Your objective → Count every line below containing "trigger"; state the number only.

Given material →
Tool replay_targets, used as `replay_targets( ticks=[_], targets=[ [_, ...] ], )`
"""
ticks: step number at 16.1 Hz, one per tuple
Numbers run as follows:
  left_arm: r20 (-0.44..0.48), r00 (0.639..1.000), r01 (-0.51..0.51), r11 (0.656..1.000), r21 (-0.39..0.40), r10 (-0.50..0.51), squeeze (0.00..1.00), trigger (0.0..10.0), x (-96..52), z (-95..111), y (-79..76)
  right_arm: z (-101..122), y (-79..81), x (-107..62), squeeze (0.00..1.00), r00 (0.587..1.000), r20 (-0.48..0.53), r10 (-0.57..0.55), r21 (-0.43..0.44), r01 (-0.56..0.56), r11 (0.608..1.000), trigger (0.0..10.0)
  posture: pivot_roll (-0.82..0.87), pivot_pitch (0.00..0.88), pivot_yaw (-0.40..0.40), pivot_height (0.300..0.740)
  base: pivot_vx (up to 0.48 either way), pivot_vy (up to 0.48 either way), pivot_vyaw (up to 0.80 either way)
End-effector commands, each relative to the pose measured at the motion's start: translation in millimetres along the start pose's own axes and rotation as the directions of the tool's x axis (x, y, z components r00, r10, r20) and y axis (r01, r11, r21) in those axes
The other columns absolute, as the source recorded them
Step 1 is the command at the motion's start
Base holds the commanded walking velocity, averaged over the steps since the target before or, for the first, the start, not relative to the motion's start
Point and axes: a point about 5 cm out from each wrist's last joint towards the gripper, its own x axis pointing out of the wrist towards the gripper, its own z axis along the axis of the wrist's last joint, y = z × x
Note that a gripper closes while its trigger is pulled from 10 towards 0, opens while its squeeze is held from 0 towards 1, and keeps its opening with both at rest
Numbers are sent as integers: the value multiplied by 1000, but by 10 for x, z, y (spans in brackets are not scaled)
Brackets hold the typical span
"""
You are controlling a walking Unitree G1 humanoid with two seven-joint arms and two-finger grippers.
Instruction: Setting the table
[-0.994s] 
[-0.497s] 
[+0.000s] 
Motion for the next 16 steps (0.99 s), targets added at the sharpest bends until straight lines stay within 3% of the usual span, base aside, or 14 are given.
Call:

Worked solution → 3